(Items from a data source)
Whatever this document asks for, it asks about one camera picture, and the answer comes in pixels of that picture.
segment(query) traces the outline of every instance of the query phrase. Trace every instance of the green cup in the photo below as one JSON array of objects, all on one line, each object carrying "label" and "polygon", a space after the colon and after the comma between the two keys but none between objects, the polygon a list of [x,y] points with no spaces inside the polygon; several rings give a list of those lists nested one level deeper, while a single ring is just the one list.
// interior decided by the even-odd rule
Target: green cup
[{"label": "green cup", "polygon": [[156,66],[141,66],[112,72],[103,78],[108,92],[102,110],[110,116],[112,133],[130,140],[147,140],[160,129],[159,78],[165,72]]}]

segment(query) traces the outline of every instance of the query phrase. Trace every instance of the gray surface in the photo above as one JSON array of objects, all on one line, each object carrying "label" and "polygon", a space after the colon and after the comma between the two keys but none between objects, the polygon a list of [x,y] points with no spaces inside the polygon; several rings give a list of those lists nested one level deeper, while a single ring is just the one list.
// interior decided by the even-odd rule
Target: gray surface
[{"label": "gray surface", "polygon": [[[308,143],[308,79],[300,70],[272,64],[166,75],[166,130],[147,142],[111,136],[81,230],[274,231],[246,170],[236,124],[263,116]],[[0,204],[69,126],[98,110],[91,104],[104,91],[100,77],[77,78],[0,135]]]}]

HOW TO COMPLETE THIS TASK: Write all the entries again precisely as they were given.

SOLUTION:
Whatever this document asks for, it asks about one camera picture, and the answer comes in pixels of that picture.
segment(query) traces the outline of every instance of the query phrase. Trace every instance of the green cup in the photo below as one JSON array of objects, all on one line, each object carrying "label" and "polygon", a space after the colon and after the comma between the two keys but none between objects, the polygon a list of [x,y] points with no spaces inside the polygon; several rings give a list of those lists nested one level deeper, while a single ring is just the one list.
// interior decided by the even-odd rule
Target: green cup
[{"label": "green cup", "polygon": [[156,66],[141,66],[112,72],[103,78],[108,92],[102,110],[110,116],[112,133],[130,140],[147,140],[160,129],[159,78],[165,72]]}]

segment(query) traces the outline of every instance of the query phrase. Trace every instance of the gray surface in the photo above as one JSON array of objects, all on one line, each object carrying "label" and "polygon", a space after the colon and after the comma between the two keys but none between objects, the polygon a list of [x,y] points with no spaces inside the polygon; several rings give a list of those lists nested one level deeper, while a single ring is just the one list.
// interior decided by the even-odd rule
Target: gray surface
[{"label": "gray surface", "polygon": [[[308,143],[308,79],[300,70],[272,64],[166,75],[166,130],[147,142],[111,136],[81,230],[274,231],[246,170],[236,124],[263,116]],[[0,204],[69,126],[98,110],[91,104],[104,91],[100,77],[77,78],[0,135]]]}]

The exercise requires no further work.